▶ **Your assignment**
Go through the material and copy each line that includes "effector".
━━━━━━
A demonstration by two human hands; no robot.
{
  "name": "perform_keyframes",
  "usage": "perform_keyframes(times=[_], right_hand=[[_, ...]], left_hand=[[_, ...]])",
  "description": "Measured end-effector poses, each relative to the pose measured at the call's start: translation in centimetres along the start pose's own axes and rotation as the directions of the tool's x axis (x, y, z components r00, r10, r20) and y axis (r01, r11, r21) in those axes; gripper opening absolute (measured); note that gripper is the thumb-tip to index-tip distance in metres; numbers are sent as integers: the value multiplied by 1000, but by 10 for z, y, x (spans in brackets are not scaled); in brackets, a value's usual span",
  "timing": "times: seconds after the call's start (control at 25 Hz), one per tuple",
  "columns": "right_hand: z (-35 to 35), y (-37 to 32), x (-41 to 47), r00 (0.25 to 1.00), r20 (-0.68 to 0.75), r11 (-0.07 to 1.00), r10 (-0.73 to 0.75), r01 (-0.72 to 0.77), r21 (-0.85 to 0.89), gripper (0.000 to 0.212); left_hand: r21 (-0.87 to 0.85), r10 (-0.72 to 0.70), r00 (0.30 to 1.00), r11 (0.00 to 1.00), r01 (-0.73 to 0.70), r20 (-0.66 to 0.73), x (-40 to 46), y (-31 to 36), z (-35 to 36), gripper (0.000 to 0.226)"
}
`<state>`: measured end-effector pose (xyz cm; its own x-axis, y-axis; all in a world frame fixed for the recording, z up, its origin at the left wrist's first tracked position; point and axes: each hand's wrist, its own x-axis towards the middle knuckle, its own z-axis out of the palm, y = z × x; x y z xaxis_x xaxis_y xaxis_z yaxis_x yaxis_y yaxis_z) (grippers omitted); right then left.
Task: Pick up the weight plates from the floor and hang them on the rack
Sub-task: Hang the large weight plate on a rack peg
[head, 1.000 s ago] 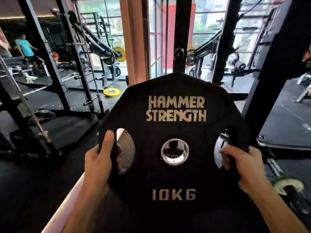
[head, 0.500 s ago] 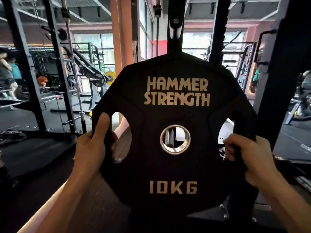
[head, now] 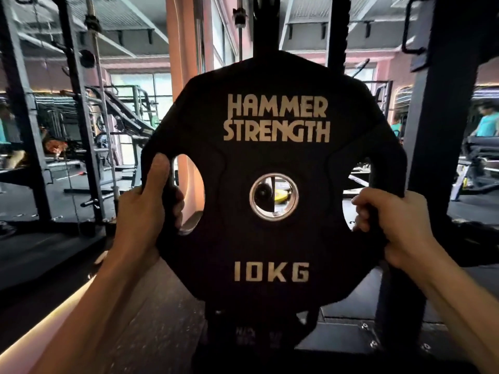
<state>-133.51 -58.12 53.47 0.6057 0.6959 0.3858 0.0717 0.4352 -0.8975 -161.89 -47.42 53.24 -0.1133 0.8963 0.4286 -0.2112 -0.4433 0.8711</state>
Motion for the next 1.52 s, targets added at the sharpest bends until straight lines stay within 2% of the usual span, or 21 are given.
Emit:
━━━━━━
▶ **Answer to this exercise**
  "description": "Measured end-effector poses, each relative to the pose measured at the call's start: translation in centimetres along the start pose's own axes and rotation as the directions of the tool's x axis (x, y, z components r00, r10, r20) and y axis (r01, r11, r21) in those axes; gripper opening absolute (measured); note that gripper is the thumb-tip to index-tip distance in metres; numbers are sent as integers: the value multiplied by 1000, but by 10 for z, y, x (spans in brackets are not scaled); in brackets, a value's usual span",
`<state>`: measured end-effector pose (xyz cm; its own x-axis, y-axis; all in a world frame fixed for the recording, z up, its origin at the left wrist's first tracked position; point and axes: each hand's wrist, its own x-axis towards the middle knuckle, its own z-axis out of the palm, y = z × x; x y z xaxis_x xaxis_y xaxis_z yaxis_x yaxis_y yaxis_z) (grippers omitted); right then left.

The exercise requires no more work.